Once the tumor is removed, if complete resection is not achieved, radiation therapy is usually recommended to reduce the likelihood of re-growth of residual tumor. For patients who have a complete resection radiation is often advised, however the benefit of radiation for this group of patients is debated. 
Chordomas can only be controlled with very high doses of radiation – doses that would permanently damage normal tissue. Because of their proximity to vital anatomy such as the brain and spinal cord, which cannot tolerate doses of radiation required to kill chordoma, radiotherapy for chordoma must be highly conformal, meaning focused on the tumor while avoiding surrounding tissue. Several different types of conformal radiotherapy are available.
A type of radiation called proton beam therapy is most often recommended for chordoma patients because it allows delivery of very high doses of radiation to the tumor while minimizing doses to tissues just millimeters away. Another type of particle beam radiation called carbon ion therapy has similar properties to proton beam therapy, but is only available at a small number of centers.
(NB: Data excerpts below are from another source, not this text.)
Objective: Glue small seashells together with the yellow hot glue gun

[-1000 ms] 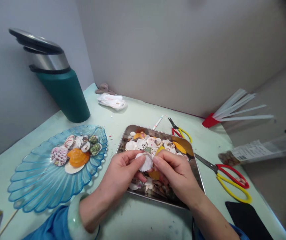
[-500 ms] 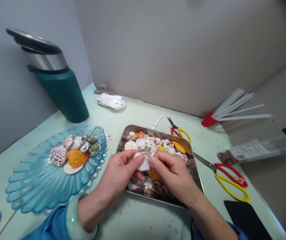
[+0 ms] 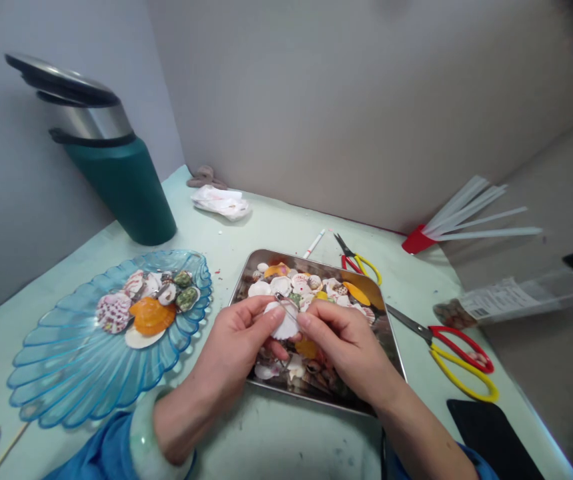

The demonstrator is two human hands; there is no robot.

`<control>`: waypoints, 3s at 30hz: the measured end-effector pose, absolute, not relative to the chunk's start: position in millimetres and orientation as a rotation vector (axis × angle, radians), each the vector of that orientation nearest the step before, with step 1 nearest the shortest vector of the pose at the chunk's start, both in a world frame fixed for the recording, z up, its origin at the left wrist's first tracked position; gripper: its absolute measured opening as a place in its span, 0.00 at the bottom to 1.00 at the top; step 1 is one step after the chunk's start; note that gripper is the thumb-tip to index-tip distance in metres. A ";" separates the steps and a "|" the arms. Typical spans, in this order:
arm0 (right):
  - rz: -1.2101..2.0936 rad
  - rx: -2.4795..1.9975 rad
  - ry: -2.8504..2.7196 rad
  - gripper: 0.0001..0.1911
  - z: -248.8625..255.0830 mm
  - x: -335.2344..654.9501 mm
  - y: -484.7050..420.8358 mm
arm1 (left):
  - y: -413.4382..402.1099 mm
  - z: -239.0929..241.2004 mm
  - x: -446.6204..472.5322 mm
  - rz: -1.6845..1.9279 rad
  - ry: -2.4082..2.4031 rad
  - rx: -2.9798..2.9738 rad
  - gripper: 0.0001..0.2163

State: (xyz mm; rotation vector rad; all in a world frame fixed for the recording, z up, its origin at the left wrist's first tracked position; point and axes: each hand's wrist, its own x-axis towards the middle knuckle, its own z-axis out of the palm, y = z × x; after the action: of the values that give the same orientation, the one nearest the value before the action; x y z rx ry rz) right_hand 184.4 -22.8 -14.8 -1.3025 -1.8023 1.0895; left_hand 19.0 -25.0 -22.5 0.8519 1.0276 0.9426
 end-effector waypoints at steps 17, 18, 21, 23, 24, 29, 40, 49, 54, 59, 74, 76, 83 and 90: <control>1.107 -1.336 -1.748 0.18 -20.0 184.9 -23.4 | -25.0 -19.1 18.7 0.938 1.025 0.877 0.11; 1.130 -1.327 -1.739 0.18 -20.1 184.6 -23.6 | -25.2 -19.1 18.9 0.946 1.018 0.865 0.11; 1.167 -1.294 -1.741 0.19 -19.9 183.5 -24.2 | -25.4 -19.1 19.6 0.984 0.985 0.805 0.10; 1.107 -1.286 -1.788 0.18 -19.5 182.8 -24.5 | -25.3 -19.2 19.8 0.989 0.978 0.790 0.10; 1.058 -1.284 -1.821 0.18 -19.2 182.5 -24.7 | -25.2 -19.3 19.7 0.980 0.981 0.797 0.09; 0.864 -1.281 -1.903 0.19 -18.6 181.5 -25.2 | -25.1 -20.1 18.7 0.928 0.954 0.836 0.10; 0.838 -1.258 -1.945 0.19 -15.9 180.9 -25.6 | -25.3 -20.0 18.7 0.911 0.963 0.854 0.12; 0.914 -1.243 -1.923 0.21 -14.9 181.8 -26.5 | -25.6 -20.6 18.3 0.917 0.950 0.863 0.10; 0.946 -1.237 -1.908 0.20 -14.8 180.5 -26.7 | -26.4 -20.3 18.7 0.926 0.958 0.866 0.10; 0.938 -1.231 -1.902 0.21 -16.6 180.4 -26.7 | -25.9 -20.3 19.3 0.936 0.990 0.861 0.12; 0.761 -1.254 -1.931 0.19 -19.6 179.1 -28.0 | -24.7 -24.3 19.0 0.943 0.930 0.865 0.11; 0.755 -1.223 -1.927 0.19 -19.7 178.9 -27.4 | -24.7 -24.0 19.3 0.966 0.903 0.826 0.10; 0.714 -1.245 -1.896 0.14 -22.3 176.9 -27.1 | -24.9 -27.1 20.5 1.013 0.854 0.770 0.09; 0.685 -1.242 -1.816 0.07 -23.3 178.4 -27.3 | -25.2 -22.1 20.4 1.008 0.914 0.748 0.09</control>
State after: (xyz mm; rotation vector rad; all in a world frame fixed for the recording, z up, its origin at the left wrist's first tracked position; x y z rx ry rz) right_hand 178.4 -27.3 -23.3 -1.2420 -1.8156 0.6845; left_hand 20.4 -25.2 -22.1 0.7478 0.9141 1.0080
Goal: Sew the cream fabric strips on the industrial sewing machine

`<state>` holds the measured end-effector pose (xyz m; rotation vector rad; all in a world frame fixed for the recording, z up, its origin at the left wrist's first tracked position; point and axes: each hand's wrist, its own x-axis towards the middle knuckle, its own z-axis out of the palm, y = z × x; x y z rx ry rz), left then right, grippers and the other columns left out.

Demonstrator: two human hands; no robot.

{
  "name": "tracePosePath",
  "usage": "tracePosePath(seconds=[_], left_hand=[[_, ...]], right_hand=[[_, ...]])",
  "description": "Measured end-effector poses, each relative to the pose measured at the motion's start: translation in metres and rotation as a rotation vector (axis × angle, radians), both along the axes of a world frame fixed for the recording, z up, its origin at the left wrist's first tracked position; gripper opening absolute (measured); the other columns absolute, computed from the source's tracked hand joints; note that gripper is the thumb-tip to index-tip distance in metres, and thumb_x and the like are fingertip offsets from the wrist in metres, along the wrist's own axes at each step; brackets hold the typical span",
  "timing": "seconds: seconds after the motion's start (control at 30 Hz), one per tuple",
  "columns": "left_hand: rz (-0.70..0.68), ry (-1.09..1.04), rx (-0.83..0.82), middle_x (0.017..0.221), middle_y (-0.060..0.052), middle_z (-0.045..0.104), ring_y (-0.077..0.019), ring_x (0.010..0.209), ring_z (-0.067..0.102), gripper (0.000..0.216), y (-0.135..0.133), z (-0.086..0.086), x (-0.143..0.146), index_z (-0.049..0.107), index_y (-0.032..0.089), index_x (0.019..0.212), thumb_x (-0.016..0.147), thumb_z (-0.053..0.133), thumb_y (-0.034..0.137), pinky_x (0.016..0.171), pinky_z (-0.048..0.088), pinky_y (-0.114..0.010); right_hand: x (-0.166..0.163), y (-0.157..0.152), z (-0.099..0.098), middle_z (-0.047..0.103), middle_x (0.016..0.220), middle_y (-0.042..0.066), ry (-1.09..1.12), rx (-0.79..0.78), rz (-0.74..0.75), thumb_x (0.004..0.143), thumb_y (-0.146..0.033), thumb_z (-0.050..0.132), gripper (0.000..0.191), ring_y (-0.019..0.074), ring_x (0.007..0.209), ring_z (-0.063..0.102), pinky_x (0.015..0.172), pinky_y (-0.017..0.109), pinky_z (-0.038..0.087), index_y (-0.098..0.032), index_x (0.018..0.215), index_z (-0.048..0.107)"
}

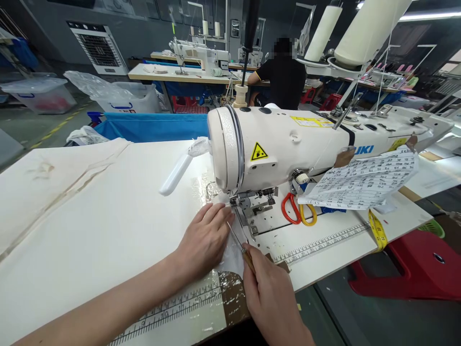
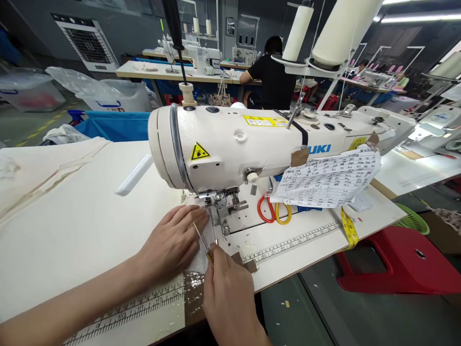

- Useful resource: list of proton beam and carbon ion centers across the world
Certain other types of conformal radiation, such as radiosurgery (including Gamma Knife and CyberKnife) and intensity modulated radiotherapy (IMRT) can also be effective, depending on the size and location of the tumor. No direct comparison trials have been performed to establish the optimal form of radiation. However, there is consensus that conventional photon radiation is not beneficial for chordoma patients. 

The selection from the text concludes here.